Toru Narazaki, who's searching for a girl who disappeared after a brief relationship, visits an address in Tokyo occupied by a cult and gets drawn into a bizarre world.


When Ryoko Tachibana goes missing, her boyfriend Toru Narazaki hires a private detective to track her down. The detective advises caution, and hands over an address where Ryoko is known to have been seen. Toru visits the address and finds it occupied by a cult, run by Shotaro Matsuo.
Shotaro is not at all a sinister figure, and is a rather reluctant leader, although he is prone to expansive discourses on such subjects as the latest scientific thinking in physics and some parallels with ancient religious writings.
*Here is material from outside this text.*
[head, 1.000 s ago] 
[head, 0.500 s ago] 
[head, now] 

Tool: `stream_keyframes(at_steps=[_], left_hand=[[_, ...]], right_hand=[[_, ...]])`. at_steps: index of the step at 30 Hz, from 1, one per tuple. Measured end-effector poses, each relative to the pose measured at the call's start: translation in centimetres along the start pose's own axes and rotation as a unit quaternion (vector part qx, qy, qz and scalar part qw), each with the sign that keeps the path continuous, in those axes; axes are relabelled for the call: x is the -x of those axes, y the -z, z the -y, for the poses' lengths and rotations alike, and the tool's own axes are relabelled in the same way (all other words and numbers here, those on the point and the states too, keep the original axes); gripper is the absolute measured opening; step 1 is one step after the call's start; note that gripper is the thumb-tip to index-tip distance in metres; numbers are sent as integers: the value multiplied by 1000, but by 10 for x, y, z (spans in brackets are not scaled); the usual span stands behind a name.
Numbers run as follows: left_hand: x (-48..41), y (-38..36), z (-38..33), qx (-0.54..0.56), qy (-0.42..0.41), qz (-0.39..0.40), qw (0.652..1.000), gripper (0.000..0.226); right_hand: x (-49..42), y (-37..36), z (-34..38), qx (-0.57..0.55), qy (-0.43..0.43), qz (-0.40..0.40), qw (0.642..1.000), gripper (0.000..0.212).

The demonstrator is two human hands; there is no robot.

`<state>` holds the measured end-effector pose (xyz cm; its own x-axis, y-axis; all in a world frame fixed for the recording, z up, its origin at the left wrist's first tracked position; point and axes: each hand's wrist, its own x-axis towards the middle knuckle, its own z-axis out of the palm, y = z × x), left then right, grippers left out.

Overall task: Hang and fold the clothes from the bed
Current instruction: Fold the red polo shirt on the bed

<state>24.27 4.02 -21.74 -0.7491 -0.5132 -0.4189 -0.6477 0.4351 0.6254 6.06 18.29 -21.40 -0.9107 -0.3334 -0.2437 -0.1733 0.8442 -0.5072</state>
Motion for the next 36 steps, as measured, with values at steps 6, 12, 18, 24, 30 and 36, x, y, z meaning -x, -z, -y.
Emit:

Adherents of the cult freely admit that Ryoko had recently spent time with them, although latterly had been drawn into the orbit of another cult, of a more secretive nature.
This second cult turns out to be as bizarre as any of those groups notorious for weird beliefs and fascination with death. The members spend much of the time in a confused state, their lives being a mixture of meaningless sex and slavish devotion to the demands of their leader, who has a clear, if horribly perverted, aim and uses his personal magnetism to set up a bloodbath.
This book is easy to dislike on several levels. The characters revealed in any depth all turn out to have endured terrible childhoods, with absent, indifferent, or hostile parents. As a result, they are either nasty and domineering, or so full of fear and uncertainty that they are easily cowed by anyone who asserts leadership. The behaviour they display is so mechanical it is difficult to relate to, or to accept them as realistic.
Large sections of the book are taken up with lectures from cult leaders, rambling digressions into human nature, the nature of reality, and so on. I have sat through enough religious homilies delivered by pundits of a range of sects to find this sort of thing less than enthralling. I especially dislike spurious claims about the validation of old religious texts through the findings of modern science, always guaranteed to be bogus. The lectures also extend to modern history, with ostensibly revisionist assertions rehashing the conspiracy theories found on the internet. The vast slabs of undigested waffle vastly exceed what would be adequate to substantiate the plot.
Perhaps the most distasteful is, however, the depiction of rape and the supposed sexual gratification of the women involved. Possibly this is intended to demonstrate the depths of depravity of the cult leader, or to highlight the zero-level self-esteem to which the women have been reduced, but to me these several episodes were entirely gratuitous.
Nakamura has released several past titles, and translated versions have appeared, so someone presumably likes this kind of stuff. In my view, however, they should not be indulged.